Tapi, ternyata aku tidak selalu membawa sukacita dalam keluargaku.

Ketika SD aku mulai dibandingkan dengan kedua saudaraku mengenai nilai rapor dan prestasiku di sekolah. Kedua saudaraku memang selalu memiliki nilai rapor di atas rata-rata, selalu dapat peringkat kelas, belum lagi prestasi lomba dan keahlian lainnya. Di tengah ekonomi kami yang sulit, kedua saudaraku sungguh seperti air yang mengalir di tengah gurun pasir.

Tetapi, dibanding-bandingkan bukanlah hal yang menyenangkan, justru menjengkelkan.
Aku paham maksud orang tuaku membandingkan kami agar aku mengikuti hal-hal baik dari saudaraku, tapi tetap saja aku jengah.

Setiap perbandingan itu seakan-akan berteriak: “Mereka saja bisa, masa kamu nggak bisa?”

Rasanya ingin kujawab: “Kalau mereka bisa, kenapa harus aku?”

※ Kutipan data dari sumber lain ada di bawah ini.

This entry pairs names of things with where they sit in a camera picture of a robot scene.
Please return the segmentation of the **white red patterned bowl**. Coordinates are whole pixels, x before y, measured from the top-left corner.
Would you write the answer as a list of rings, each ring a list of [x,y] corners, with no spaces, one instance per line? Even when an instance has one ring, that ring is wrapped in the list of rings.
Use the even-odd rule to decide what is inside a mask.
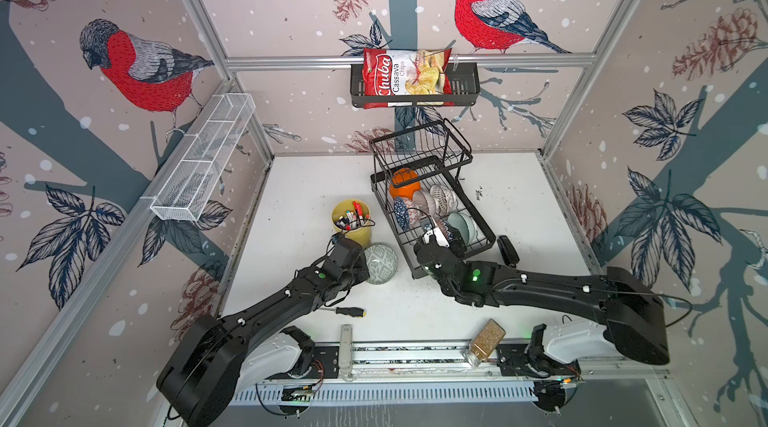
[[[458,197],[450,187],[439,184],[432,185],[430,195],[434,199],[438,217],[447,217],[457,210]]]

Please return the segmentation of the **teal patterned ceramic bowl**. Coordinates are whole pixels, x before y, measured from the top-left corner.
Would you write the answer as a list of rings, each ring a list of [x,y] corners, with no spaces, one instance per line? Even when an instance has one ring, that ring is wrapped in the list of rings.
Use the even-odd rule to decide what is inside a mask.
[[[460,233],[466,246],[477,240],[477,227],[470,215],[453,212],[448,216],[447,222]]]

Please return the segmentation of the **grey green patterned bowl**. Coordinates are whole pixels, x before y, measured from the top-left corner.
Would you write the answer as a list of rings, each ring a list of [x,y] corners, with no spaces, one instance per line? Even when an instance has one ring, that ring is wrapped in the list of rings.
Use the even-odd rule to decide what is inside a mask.
[[[398,258],[394,249],[383,243],[371,244],[365,250],[368,268],[367,282],[382,285],[392,280],[398,271]]]

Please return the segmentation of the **blue triangle patterned bowl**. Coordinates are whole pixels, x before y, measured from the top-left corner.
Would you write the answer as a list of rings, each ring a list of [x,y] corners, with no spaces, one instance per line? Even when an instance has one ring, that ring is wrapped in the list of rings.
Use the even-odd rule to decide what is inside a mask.
[[[412,200],[407,197],[396,197],[393,201],[395,221],[402,232],[407,232],[412,228],[413,207]]]

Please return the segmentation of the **orange plastic bowl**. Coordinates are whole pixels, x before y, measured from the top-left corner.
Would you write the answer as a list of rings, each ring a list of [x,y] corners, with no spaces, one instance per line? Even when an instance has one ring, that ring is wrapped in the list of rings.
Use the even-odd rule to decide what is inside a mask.
[[[401,197],[412,200],[414,194],[421,189],[418,174],[410,168],[401,168],[391,176],[389,194],[393,199]]]

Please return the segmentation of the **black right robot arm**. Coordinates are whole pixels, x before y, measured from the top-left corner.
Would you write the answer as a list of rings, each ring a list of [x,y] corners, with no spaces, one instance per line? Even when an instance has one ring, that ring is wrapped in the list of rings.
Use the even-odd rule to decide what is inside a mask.
[[[587,276],[528,272],[464,261],[434,240],[418,241],[414,253],[443,294],[460,304],[527,306],[581,317],[602,326],[602,338],[622,356],[647,365],[670,362],[663,302],[624,269]]]

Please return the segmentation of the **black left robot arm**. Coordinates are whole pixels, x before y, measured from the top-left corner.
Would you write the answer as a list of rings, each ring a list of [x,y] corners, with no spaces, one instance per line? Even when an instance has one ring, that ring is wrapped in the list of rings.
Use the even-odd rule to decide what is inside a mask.
[[[236,394],[249,354],[368,278],[364,248],[339,239],[328,254],[296,271],[282,290],[235,314],[196,319],[160,372],[158,391],[187,425],[210,425]]]

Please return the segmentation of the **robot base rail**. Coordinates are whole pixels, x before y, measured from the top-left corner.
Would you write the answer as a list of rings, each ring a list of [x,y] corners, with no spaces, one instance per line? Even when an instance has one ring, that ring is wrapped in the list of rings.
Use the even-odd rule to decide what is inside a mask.
[[[464,359],[462,342],[353,343],[353,380],[338,377],[337,344],[319,345],[321,371],[303,379],[277,375],[237,393],[234,407],[262,407],[288,413],[321,407],[368,407],[449,403],[543,402],[566,405],[571,394],[599,381],[640,381],[656,375],[652,367],[622,358],[587,358],[547,378],[511,367],[523,346],[501,344],[501,351],[479,367]]]

Tentu keinginanku menjawab seperti itu bukanlah hal baik. Kalimat itu hanya tersimpan dalam hati.

Walaupun kesal dibandingkan terus, aku tetap berusaha memberikan yang terbaik di bidang pendidikan. Sampai waktu membuktikan usahaku. Aku yang belum pernah dapat juara semasa SD, berhasil meraih peringkat ketika kelas 1 SMP. Pertama kalinya, dan aku peringkat 3, mengalahkan teman SD ku yang sedari dulu selalu jadi juara kelas.

Aku senang. Aku semakin senang melihat betapa terkejut dan senangnya orang tuaku mendengar hal itu, bahkan orang tuaku langsung mengajakku makan es krim favoritku setelah pulang ambil rapor. Sejak saat itu, aku berusaha mempertahankan peringkatku dan bersyukur hingga SMA tetap memiliki peringkat dan nilai yang cukup baik.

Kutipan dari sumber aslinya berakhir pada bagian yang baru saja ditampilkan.